Il nuovo Vangelo cui attenersi non lo consegnerà lui ai posteri ma è già stato scritto: è il “2025 Presidential Transition Project”, stilato dalla Heritage Foundation; un tomo reazionario onnicomprensivo da cui Trump aveva preso le distanze durante la campagna elettorale per nominare ora uno dei suoi principali estensori a capo dell’ufficio gestione e bilancio, uno snodo centrale dell’enorme macchina federale.
E’ noto che i governi statunitensi dei 2 partiti che si alternano (finora) al potere, sono stati sempre pesantemente condizionati dai contributi e dal peso politico dei miliardari ma ci potrebbe chiedere se, col crescere esponenziale delle ricchezze di pochi che ha caratterizzato gli USA negli ultimi decenni (abbinato a una perdita di ricchezza e di potere della classe lavoratrice), a qualcuno di loro non baleni l’idea di prendere in mano il governo direttamente. Musk, forte dei 290 milioni di dollari che ha elargito a Trump per le elezioni del 2024, sarebbe un ottimo rappresentante del trilione di dollari di potere economico complessivo rappresentato dai miliardari che hanno fatto la fila per porgere a Trump i loro ossequi dopo la vittoria; alcuni dei quali facenti anche parte di una compagine governativa con un reddito complessivo di 7 miliardi di dollari, il più alto della storia. Ma (per il momento?) non potrebbe fare il Presidente in quanto non è nato negli Stati Uniti, bensì in Sudafrica.

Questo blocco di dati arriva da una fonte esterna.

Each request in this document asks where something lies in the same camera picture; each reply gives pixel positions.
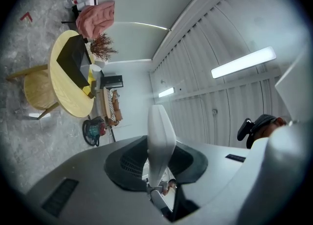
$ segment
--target dried plant
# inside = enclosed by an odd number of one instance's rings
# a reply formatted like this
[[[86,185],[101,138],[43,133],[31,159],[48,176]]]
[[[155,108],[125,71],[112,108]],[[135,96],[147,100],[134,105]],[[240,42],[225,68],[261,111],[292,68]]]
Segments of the dried plant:
[[[111,54],[117,54],[118,51],[109,47],[113,43],[111,37],[107,36],[106,33],[99,35],[90,44],[90,51],[97,57],[101,58],[103,61],[107,61],[111,58]]]

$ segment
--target black box
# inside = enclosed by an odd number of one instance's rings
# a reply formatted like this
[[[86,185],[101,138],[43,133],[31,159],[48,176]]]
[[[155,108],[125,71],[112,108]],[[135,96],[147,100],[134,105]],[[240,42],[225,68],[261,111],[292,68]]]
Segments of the black box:
[[[91,60],[82,35],[69,38],[57,62],[79,88],[89,86],[88,74]]]
[[[124,87],[123,77],[121,75],[101,77],[100,87],[106,87],[107,89],[122,88]]]

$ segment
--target gray floor
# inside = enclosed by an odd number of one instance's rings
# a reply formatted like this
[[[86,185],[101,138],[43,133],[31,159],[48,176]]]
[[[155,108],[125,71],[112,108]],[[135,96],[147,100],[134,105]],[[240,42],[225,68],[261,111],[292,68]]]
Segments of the gray floor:
[[[33,22],[20,18],[29,12]],[[42,176],[72,155],[91,148],[82,137],[84,119],[58,107],[51,117],[32,120],[23,93],[23,78],[7,82],[13,72],[46,64],[57,37],[73,14],[61,0],[20,0],[0,35],[0,162],[12,187],[25,193]],[[100,145],[110,142],[109,135]]]

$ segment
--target round wooden table
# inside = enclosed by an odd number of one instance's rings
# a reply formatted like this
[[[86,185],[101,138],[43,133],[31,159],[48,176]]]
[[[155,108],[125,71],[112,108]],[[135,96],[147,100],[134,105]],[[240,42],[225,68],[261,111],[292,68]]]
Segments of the round wooden table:
[[[70,37],[79,35],[73,30],[62,33],[56,40],[49,63],[16,72],[6,79],[25,75],[24,93],[31,106],[45,110],[37,119],[61,107],[75,117],[86,117],[90,114],[94,99],[90,99],[69,78],[57,62],[57,58]]]

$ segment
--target white wall
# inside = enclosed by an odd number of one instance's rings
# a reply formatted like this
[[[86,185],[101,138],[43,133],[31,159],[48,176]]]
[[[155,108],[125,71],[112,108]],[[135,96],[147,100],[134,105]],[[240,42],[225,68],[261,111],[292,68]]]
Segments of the white wall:
[[[236,136],[245,118],[288,115],[274,85],[308,39],[286,0],[196,0],[154,56],[155,96],[170,87],[176,91],[156,103],[165,107],[177,136],[244,148]],[[276,60],[212,78],[211,69],[266,46],[274,48]]]
[[[170,188],[170,191],[168,192],[168,194],[166,196],[162,196],[165,202],[167,203],[167,205],[169,205],[171,209],[174,208],[175,194],[176,194],[175,190]]]
[[[115,73],[123,76],[124,87],[117,89],[123,120],[113,127],[116,141],[147,135],[148,132],[148,110],[154,104],[154,99],[145,65],[138,67],[141,69],[132,69],[132,63],[109,63],[103,69],[104,74]]]
[[[114,0],[114,24],[107,34],[119,51],[112,61],[152,59],[177,17],[191,0]]]

Uno dei suoi undici figli era presente al comizio del padre nella sala ovale della Casa Bianca il 12 febbraio scorso mentre questi declamava i prossimi licenziamenti dei lavoratori pubblici. Forse irritato dalla lunghezza della comparsata a cui era obbligato dal padre, il piccolo Musk si è preso la scena, rivolgendosi a Trump con le parole (qui le interpretazioni sono diversificate) “Chiudi quella bocca. Non sei il Presidente. Devi andar via”. La vicenda, potrebbe essere malignamente collegata alla novella di Andersen “Gli abiti nuovi dell’imperatore”, quella de “Il Re è nudo”. La vicenda del mini-Musk è presto stata inevitabilmente superata da argomenti ben più importanti, quelli di politica estera. Ma se il piccolo Musk fosse la bocca della verità e la frase che sminuisce Trump l’avesse sentita in famiglia? Se procedessimo su questa idea, ci si potrebbe chiedere chi comandi oggi, e soprattutto chi lo farà domani, negli Stati Uniti.
L’intuizione di Marx sul governo come “comitato d’affari della borghesia” sta arrivando alla fase finale col Capitale che assume direttamente il governo senza la necessità di intermediari, e magari di elezioni?
Un primo “colpo di stato” sta già avvenendo: il Department of Government Efficiency (DOGE) al comando di Musk, che non è (ancora) un’agenzia federale autorizzata dal Congresso, ha già iniziato a lavorare sulla riduzione delle persone e delle spese governative, malgrado la Costituzione degli Stati Uniti dia esplicitamente solo al Congresso il potere della borsa nazionale. Non all’esecutivo, tanto meno ad uno dei suoi incaricati.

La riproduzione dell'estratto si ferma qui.